Notte di san Valentino 1988. Mezzanotte e mezza. La famiglia di un vigilante dorme nella sua abitazione in centro a Mestre. Suonano alla porta. Otto persone in divisa da finanziere esibiscono un mandato di perquisizione firmato da un conosciuto giudice veneziano. Invitano la famiglia a vestirsi e a seguirli. Due macchine, la moglie, incinta al settimo mese e la figlia di due anni da una parte, il marito, Donato Angoletto, dall’altra. Arrivano a un casolare. Buio. Freddo. Tredici persone incappucciate fanno scendere l’uomo dall’auto, gli ordinano di camminare. La canna di una pistola, fredda, puntata alla nuca. Il rumore del cane che viene armato. Donato reagisce, nasce una colluttazione, spara alla pancia dell’uomo, che cade a terra. Poi i colpi. Tre raggiungono Donato: alla mascella, al collo del femore, al gluteo destro in risalita fino al polmone. Emorragia interna, sangue in gola, respiro in affanno. È in fin di vita. Sente la voce di un uomo sopra di sé: «Fermo o ti finisco». È Felice Maniero, il capo della mafia del Brenta. Poi tutti se ne vanno. La moglie, liberata, corre in cerca di aiuto. Arrivano i soccorsi, la corsa in ospedale all’Angelo di Mestre. Donato non perde mai conoscenza. I chirurghi disperano di salvarlo. A fare il miracolo è un difetto nella vena aorta. La trasfusione di 56 sacche di sangue gli ridà la vita ma lo infetta con l’epatite c. Altro calvario
Per il sequestro – messo in atto dalla banda di Maniero con tre terroristi rossi fuggiti dal carcere di Padova – ha pagato una sola persona: il tizio di Brunico che ha fornito le divise false da finanziere.
Agnoletto, a 70 anni, continua il suo impegno attivo di testimonianza e di pungolo allo Stato perché sia più efficiente, con leggi, uomini e mezzi, nel contrasto alle forme di criminalità e più vicino a chi viene colpito nell’esercizio del proprio dovere.

Il contrasto alla mafia è responsabilità di tutti

Mauro Armelao evidenzia la forte carenza di uomini e mezzi che segna ormai costitutivamente la situazione delle forze dell’ordine e richiama l’importanza della prevenzione in un territorio fragile come è il Veneto.
Cita un’indagine condotta dal prof. Antonio Parbonetti dell’Università di Padova, che ha preso in considerazione gli anni dal 2005 al 2016 per un complesso di 160 operazioni di mafia. «La ricerca ha messo in luce la presenza di circa duemila aziende, in tutto il centro-nord Italia, connesse con una organizzazione criminale: principalmente ‘Ndrangheta, seguita da Camorra e Cosa Nostra.
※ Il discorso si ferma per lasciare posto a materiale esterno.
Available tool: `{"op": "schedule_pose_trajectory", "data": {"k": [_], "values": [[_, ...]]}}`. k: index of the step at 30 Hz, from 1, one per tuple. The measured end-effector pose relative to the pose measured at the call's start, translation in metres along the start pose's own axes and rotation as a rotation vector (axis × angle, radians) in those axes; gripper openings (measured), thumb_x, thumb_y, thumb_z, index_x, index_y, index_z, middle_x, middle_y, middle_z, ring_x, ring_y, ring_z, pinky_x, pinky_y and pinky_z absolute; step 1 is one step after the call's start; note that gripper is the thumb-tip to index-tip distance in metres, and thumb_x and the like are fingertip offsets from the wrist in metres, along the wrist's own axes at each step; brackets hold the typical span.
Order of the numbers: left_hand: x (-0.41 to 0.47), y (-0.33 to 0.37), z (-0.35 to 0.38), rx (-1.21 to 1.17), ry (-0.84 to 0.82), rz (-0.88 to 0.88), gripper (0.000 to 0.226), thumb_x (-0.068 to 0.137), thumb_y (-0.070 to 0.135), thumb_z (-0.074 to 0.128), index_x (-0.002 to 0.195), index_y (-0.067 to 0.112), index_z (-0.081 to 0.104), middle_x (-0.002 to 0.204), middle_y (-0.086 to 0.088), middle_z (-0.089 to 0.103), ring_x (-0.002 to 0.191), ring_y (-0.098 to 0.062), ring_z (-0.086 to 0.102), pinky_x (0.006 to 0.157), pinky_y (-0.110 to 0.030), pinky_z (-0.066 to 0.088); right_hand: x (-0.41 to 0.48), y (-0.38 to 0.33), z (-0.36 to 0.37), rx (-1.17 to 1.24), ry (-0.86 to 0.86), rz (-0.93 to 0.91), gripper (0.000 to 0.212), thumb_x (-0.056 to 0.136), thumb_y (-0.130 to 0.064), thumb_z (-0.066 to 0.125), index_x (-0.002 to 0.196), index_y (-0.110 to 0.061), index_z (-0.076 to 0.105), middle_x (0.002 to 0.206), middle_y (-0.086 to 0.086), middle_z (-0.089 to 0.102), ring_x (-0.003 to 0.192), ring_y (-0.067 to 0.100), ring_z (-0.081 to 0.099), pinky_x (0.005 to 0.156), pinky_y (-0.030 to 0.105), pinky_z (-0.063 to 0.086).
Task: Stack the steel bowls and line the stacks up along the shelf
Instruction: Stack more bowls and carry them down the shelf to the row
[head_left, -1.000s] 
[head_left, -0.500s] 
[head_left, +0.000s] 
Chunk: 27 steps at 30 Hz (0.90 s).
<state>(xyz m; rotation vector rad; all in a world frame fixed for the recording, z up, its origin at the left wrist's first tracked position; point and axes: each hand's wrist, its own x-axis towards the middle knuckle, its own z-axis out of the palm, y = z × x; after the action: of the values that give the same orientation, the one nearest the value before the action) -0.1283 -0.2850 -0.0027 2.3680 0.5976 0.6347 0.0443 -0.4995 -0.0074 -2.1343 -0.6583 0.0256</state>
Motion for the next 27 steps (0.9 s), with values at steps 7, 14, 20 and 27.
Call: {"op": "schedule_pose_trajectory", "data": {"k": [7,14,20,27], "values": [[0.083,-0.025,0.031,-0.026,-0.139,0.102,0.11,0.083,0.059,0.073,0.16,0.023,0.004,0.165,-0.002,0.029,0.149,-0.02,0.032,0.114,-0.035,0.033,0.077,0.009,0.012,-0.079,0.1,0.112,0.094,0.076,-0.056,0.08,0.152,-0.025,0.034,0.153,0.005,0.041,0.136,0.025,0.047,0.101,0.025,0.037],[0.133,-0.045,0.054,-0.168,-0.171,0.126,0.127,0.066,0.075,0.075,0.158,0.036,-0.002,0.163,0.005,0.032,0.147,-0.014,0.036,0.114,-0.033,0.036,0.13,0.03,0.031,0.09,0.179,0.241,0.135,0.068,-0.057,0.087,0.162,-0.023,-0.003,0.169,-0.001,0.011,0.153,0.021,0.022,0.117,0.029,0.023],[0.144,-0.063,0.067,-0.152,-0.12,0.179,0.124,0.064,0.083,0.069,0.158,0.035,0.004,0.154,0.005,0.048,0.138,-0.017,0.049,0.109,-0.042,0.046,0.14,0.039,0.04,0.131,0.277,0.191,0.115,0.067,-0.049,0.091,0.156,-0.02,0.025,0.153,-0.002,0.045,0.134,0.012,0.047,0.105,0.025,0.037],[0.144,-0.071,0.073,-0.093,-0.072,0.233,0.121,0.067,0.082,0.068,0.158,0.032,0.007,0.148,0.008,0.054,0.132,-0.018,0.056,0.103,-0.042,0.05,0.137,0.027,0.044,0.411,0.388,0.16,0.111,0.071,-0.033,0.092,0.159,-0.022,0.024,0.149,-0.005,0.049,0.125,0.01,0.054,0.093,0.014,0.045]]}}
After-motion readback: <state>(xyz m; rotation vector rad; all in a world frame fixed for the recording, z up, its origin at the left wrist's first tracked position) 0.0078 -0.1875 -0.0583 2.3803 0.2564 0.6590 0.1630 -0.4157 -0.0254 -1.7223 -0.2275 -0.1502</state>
Il solo Veneto ha il 20 per cento di queste “aziende criminali”, cioè circa 400. Al primo posto è la Lombardia, secondo il Veneto, terza l’Emilia-Romagna. Le regioni più ricche e produttive sono divenute ricettacolo della presenza criminale».
«I grandi appalti, i cantieri – prosegue Armelao – sono terreno fertile per le mafie; ma anche il mondo dell’associazionismo può diventare un luogo ideale per introdurre persone che si integrino nelle comunità e svolgano gli interessi della mafia. È necessario vigilare e prevenire. Ciascuno deve fare la sua parte: lo Stato, senza dubbio, ma anche il cittadino, che deve sapere che può parlare con le forze dell’ordine anche in forma riservata per portare a conoscenza situazioni particolari».

Se l’illegalità diffusa – in particolare l’evasione fiscale – è un terreno favorevolissimo al proliferare della mafia, la formazione delle coscienze per un retto agire è l’arma alla portata di tutti per poter agire nel terreno di coltura di questo fenomeno e per contrastarlo.